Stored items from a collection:

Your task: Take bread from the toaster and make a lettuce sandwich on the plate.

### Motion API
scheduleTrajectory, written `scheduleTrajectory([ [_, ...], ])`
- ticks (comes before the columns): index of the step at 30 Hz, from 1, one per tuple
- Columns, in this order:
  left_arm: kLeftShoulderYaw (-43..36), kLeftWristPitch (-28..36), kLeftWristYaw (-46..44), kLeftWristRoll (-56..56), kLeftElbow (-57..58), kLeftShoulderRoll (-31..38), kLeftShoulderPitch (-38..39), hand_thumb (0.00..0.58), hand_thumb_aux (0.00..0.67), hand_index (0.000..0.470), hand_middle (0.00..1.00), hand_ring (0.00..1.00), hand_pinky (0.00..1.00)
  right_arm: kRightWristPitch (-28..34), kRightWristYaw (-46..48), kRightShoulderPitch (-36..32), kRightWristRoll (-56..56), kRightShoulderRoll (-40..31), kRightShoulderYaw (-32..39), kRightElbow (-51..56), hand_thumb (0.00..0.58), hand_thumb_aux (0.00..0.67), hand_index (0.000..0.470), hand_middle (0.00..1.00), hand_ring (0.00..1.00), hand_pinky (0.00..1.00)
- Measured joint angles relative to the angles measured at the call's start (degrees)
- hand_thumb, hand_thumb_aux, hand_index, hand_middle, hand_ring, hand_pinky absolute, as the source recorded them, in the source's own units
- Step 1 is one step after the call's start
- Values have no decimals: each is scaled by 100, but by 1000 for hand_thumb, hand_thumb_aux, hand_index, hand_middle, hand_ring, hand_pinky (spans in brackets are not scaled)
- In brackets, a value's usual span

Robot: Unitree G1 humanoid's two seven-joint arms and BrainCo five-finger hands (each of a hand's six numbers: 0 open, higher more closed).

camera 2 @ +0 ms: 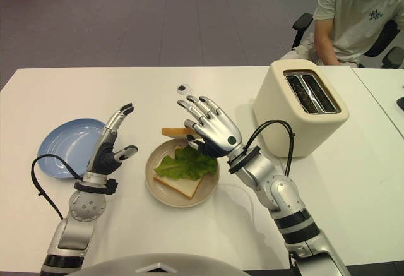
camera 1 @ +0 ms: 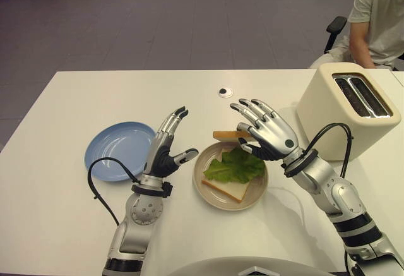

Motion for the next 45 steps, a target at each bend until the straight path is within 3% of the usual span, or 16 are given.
scheduleTrajectory([
  [20, 16, 9, -114, 75, -46, 14, 85, 0, 0, 0, 0, 0, 0, -140, 196, 534, -329, -112, 502, -485, 580, 670, 470, 0, 0, 0],
  [22, 19, 10, -115, 98, -54, 14, 91, 0, 0, 0, 0, 0, 0, -163, 237, 634, -335, -193, 507, -552, 579, 641, 450, 0, 0, 0],
  [24, 20, 11, -115, 103, -56, 14, 93, 0, 0, 0, 0, 0, 0, -183, 265, 756, -340, -243, 516, -654, 564, 560, 393, 0, 0, 0],
  [25, 20, 11, -115, 105, -56, 13, 93, 0, 0, 0, 0, 0, 0, -188, 274, 810, -342, -266, 518, -714, 538, 489, 343, 0, 0, 0],
  [26, 19, 11, -116, 107, -56, 13, 93, 0, 0, 0, 0, 0, 0, -200, 285, 891, -344, -287, 518, -783, 526, 465, 326, 0, 0, 0],
  [27, 19, 11, -116, 108, -56, 13, 94, 0, 0, 0, 0, 0, 0, -216, 316, 953, -350, -308, 521, -835, 468, 376, 264, 0, 0, 0],
  [28, 19, 11, -117, 109, -56, 13, 94, 0, 0, 0, 0, 0, 0, -218, 331, 970, -374, -323, 521, -850, 244, 160, 112, 0, 0, 0],
  [29, 19, 11, -118, 112, -56, 14, 94, 0, 0, 0, 0, 0, 0, -217, 350, 1015, -418, -363, 521, -861, 0, 0, 0, 0, 0, 0],
  [39, 19, 10, -129, 135, -53, 34, 91, 0, 0, 0, 0, 0, 0, -358, 500, 1133, -75, -387, 510, -904, 0, 0, 0, 0, 0, 0],
  [42, 15, 9, -145, 148, -36, 54, 81, 0, 0, 0, 0, 0, 0, -390, 1036, 1132, 1189, -330, 401, -865, 0, 0, 0, 0, 0, 0],
  [45, -33, -16, -239, 152, 4, 90, 53, 0, 0, 0, 0, 0, 0, -227, 2177, 1055, 2972, -449, 262, -799, 0, 0, 0, 0, 0, 0],
])
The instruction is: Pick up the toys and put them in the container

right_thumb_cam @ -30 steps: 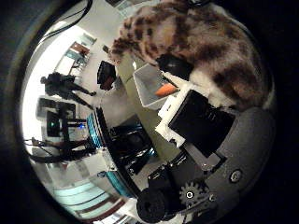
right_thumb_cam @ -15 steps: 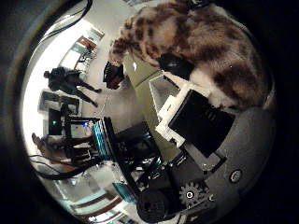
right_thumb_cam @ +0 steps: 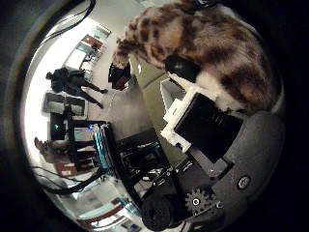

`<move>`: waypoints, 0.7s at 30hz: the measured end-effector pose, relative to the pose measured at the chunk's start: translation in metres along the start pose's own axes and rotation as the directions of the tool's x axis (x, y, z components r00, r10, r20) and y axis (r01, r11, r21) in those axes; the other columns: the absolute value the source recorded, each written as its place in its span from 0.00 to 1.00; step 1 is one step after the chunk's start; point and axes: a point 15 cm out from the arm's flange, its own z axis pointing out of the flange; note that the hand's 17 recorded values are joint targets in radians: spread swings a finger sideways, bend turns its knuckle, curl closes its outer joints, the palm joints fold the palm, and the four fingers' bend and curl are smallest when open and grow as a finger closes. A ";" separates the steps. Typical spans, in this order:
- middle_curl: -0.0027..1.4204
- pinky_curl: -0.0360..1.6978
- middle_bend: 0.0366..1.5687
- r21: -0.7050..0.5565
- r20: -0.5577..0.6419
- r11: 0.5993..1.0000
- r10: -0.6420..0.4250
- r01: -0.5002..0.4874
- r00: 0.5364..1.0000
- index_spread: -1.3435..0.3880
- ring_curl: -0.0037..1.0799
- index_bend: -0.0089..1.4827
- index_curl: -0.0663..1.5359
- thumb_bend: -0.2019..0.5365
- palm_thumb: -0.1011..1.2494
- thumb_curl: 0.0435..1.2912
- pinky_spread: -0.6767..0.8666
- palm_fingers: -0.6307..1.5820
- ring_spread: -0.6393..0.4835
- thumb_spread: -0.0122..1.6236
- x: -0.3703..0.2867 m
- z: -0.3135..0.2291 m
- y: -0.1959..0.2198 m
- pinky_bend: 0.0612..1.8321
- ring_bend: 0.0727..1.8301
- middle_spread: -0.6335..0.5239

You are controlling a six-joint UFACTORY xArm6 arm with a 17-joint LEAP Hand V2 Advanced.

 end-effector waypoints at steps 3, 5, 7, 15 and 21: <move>0.52 0.51 0.88 -0.003 0.002 1.000 0.001 -0.001 1.000 0.65 0.83 0.80 0.54 0.25 0.87 0.45 0.31 0.79 0.34 0.63 0.000 0.014 0.000 0.75 0.68 0.44; 0.52 0.51 0.88 -0.009 0.008 1.000 0.001 -0.001 1.000 0.65 0.83 0.80 0.54 0.25 0.86 0.45 0.31 0.79 0.34 0.63 -0.001 0.022 0.001 0.75 0.68 0.44; 0.52 0.51 0.88 -0.016 0.015 1.000 0.003 -0.003 1.000 0.64 0.84 0.79 0.54 0.25 0.85 0.45 0.31 0.79 0.34 0.63 -0.002 0.033 0.003 0.75 0.68 0.44; 0.50 0.46 0.77 -0.020 0.013 1.000 -0.015 0.015 1.000 0.61 0.76 0.59 0.53 0.21 0.68 0.39 0.27 0.72 0.35 0.63 -0.002 0.049 0.004 0.70 0.66 0.43; 0.46 0.42 0.64 -0.029 0.010 0.999 -0.038 0.038 0.999 0.61 0.66 0.36 0.49 0.23 0.58 0.32 0.24 0.56 0.47 0.66 -0.001 0.048 0.006 0.62 0.63 0.50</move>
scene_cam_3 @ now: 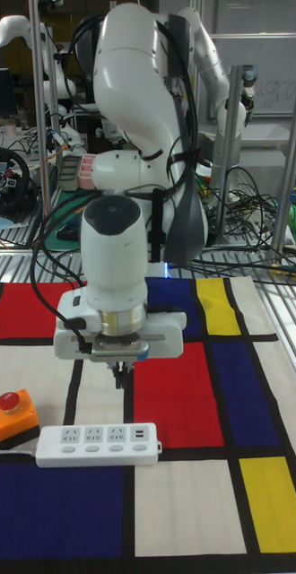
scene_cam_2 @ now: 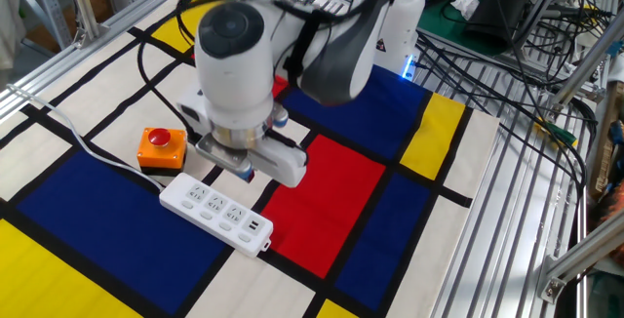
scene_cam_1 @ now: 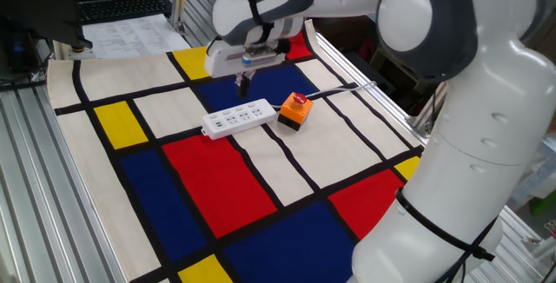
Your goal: Turn on the power strip by pressing the button
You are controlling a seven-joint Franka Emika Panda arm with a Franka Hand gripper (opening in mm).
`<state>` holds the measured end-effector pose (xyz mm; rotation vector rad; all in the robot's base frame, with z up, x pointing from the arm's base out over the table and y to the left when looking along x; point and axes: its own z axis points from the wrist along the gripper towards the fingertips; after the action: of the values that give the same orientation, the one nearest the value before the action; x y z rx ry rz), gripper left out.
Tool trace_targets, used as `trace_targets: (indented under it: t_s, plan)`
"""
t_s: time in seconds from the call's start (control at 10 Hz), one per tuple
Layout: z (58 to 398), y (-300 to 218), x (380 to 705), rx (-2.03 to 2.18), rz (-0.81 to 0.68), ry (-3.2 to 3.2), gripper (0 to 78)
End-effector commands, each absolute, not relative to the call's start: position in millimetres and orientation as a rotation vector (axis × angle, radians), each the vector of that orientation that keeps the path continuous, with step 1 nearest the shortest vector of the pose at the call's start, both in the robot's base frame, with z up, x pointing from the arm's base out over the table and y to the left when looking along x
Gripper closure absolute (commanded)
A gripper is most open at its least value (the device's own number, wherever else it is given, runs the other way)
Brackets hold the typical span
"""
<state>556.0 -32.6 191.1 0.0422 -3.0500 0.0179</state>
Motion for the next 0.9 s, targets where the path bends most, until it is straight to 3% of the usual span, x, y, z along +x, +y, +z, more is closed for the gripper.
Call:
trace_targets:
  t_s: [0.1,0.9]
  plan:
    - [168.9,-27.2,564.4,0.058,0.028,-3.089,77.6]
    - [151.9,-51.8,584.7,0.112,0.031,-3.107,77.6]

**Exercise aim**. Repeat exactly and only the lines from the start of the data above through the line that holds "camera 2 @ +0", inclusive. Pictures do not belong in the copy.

**Result of this exercise**.
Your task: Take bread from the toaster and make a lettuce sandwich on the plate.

### Motion API
scheduleTrajectory, written `scheduleTrajectory([ [_, ...], ])`
- ticks (comes before the columns): index of the step at 30 Hz, from 1, one per tuple
- Columns, in this order:
  left_arm: kLeftShoulderYaw (-43..36), kLeftWristPitch (-28..36), kLeftWristYaw (-46..44), kLeftWristRoll (-56..56), kLeftElbow (-57..58), kLeftShoulderRoll (-31..38), kLeftShoulderPitch (-38..39), hand_thumb (0.00..0.58), hand_thumb_aux (0.00..0.67), hand_index (0.000..0.470), hand_middle (0.00..1.00), hand_ring (0.00..1.00), hand_pinky (0.00..1.00)
  right_arm: kRightWristPitch (-28..34), kRightWristYaw (-46..48), kRightShoulderPitch (-36..32), kRightWristRoll (-56..56), kRightShoulderRoll (-40..31), kRightShoulderYaw (-32..39), kRightElbow (-51..56), hand_thumb (0.00..0.58), hand_thumb_aux (0.00..0.67), hand_index (0.000..0.470), hand_middle (0.00..1.00), hand_ring (0.00..1.00), hand_pinky (0.00..1.00)
- Measured joint angles relative to the angles measured at the call's start (degrees)
- hand_thumb, hand_thumb_aux, hand_index, hand_middle, hand_ring, hand_pinky absolute, as the source recorded them, in the source's own units
- Step 1 is one step after the call's start
- Values have no decimals: each is scaled by 100, but by 1000 for hand_thumb, hand_thumb_aux, hand_index, hand_middle, hand_ring, hand_pinky (spans in brackets are not scaled)
- In brackets, a value's usual span

Robot: Unitree G1 humanoid's two seven-joint arms and BrainCo five-finger hands (each of a hand's six numbers: 0 open, higher more closed).

camera 2 @ +0 ms: 

Nothing else is needed for the answer.